[What you will do]
All lines from the first line of the material up to and including the line with "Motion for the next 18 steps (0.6" must be copied exactly, and no others.

[Data records — start]

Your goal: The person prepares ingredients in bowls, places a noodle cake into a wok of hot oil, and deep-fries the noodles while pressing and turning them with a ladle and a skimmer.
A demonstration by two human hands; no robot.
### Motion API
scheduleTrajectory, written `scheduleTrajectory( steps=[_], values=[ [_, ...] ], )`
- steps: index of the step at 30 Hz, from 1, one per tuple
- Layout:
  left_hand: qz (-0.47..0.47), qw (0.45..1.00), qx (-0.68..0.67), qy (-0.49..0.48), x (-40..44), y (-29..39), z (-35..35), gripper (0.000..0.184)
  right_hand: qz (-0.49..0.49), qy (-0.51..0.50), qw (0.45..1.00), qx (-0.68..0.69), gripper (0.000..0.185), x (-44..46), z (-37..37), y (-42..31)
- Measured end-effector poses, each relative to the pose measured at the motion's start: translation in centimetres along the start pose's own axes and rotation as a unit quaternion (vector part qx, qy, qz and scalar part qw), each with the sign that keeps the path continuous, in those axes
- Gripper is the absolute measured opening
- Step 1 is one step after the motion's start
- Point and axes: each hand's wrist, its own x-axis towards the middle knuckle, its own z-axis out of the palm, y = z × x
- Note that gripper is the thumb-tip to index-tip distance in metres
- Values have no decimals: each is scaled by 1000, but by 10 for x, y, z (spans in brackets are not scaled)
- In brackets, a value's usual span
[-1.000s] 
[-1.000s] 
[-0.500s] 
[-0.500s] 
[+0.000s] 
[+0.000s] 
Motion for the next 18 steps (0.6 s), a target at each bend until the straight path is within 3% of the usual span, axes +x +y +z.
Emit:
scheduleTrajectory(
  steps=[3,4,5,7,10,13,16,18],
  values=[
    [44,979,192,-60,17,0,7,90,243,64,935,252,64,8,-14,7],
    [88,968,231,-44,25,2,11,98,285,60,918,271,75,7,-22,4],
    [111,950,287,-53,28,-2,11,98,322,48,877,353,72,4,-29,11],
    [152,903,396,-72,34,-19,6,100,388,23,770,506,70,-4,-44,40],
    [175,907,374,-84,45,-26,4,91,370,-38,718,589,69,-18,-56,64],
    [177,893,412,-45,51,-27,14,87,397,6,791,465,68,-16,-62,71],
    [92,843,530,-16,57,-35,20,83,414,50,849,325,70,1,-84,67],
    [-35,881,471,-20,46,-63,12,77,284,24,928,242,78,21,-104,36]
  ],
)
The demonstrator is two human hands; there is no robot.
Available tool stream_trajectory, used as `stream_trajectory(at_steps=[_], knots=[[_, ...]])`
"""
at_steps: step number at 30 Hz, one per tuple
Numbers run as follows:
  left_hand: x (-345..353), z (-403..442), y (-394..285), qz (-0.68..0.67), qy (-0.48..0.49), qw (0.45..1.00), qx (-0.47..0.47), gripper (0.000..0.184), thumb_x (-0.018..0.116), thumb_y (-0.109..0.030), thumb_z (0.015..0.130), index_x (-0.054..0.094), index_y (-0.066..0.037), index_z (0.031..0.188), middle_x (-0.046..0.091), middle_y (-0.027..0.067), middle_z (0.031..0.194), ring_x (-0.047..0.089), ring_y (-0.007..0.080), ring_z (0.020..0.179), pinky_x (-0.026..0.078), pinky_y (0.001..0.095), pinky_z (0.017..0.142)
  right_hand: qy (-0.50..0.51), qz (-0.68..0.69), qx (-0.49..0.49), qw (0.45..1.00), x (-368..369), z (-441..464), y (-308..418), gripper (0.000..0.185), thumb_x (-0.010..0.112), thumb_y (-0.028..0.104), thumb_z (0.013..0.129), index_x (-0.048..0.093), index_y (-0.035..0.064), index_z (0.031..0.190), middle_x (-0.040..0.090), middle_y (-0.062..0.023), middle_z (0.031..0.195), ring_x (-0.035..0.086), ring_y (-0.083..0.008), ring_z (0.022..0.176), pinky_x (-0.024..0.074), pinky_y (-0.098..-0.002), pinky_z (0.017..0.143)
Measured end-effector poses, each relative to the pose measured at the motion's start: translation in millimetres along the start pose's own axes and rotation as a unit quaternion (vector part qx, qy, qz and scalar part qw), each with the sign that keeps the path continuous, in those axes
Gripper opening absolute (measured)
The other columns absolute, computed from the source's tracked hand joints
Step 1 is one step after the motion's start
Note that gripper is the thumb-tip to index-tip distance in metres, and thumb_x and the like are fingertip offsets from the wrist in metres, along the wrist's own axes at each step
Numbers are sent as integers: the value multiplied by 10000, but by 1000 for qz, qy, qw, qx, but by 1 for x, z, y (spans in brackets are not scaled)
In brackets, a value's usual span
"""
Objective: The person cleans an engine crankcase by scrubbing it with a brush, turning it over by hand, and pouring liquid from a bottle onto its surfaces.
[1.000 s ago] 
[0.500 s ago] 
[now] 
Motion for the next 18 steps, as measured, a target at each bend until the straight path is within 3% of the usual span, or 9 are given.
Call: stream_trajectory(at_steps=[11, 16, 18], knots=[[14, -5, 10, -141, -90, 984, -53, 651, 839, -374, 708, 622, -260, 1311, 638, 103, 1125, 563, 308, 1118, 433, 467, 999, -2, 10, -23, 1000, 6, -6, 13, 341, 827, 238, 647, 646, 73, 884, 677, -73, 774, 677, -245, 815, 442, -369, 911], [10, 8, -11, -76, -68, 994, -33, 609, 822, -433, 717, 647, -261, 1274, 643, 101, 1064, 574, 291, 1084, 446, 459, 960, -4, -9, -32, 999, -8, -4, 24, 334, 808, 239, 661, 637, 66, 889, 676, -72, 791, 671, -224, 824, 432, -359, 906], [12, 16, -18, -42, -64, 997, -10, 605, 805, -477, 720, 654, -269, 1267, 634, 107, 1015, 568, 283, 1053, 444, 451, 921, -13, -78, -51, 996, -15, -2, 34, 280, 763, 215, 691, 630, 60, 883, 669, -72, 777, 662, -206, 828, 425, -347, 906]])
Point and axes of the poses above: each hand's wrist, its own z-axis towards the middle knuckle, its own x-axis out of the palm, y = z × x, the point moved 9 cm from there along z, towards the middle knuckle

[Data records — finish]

[Written reply]
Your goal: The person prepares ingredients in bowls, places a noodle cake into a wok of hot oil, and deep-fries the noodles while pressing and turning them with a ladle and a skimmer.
A demonstration by two human hands; no robot.
### Motion API
scheduleTrajectory, written `scheduleTrajectory( steps=[_], values=[ [_, ...] ], )`
- steps: index of the step at 30 Hz, from 1, one per tuple
- Layout:
  left_hand: qz (-0.47..0.47), qw (0.45..1.00), qx (-0.68..0.67), qy (-0.49..0.48), x (-40..44), y (-29..39), z (-35..35), gripper (0.000..0.184)
  right_hand: qz (-0.49..0.49), qy (-0.51..0.50), qw (0.45..1.00), qx (-0.68..0.69), gripper (0.000..0.185), x (-44..46), z (-37..37), y (-42..31)
- Measured end-effector poses, each relative to the pose measured at the motion's start: translation in centimetres along the start pose's own axes and rotation as a unit quaternion (vector part qx, qy, qz and scalar part qw), each with the sign that keeps the path continuous, in those axes
- Gripper is the absolute measured opening
- Step 1 is one step after the motion's start
- Point and axes: each hand's wrist, its own x-axis towards the middle knuckle, its own z-axis out of the palm, y = z × x
- Note that gripper is the thumb-tip to index-tip distance in metres
- Values have no decimals: each is scaled by 1000, but by 10 for x, y, z (spans in brackets are not scaled)
- In brackets, a value's usual span
[-1.000s] 
[-1.000s] 
[-0.500s] 
[-0.500s] 
[+0.000s] 
[+0.000s] 
Motion for the next 18 steps (0.6 s), a target at each bend until the straight path is within 3% of the usual span, axes +x +y +z.

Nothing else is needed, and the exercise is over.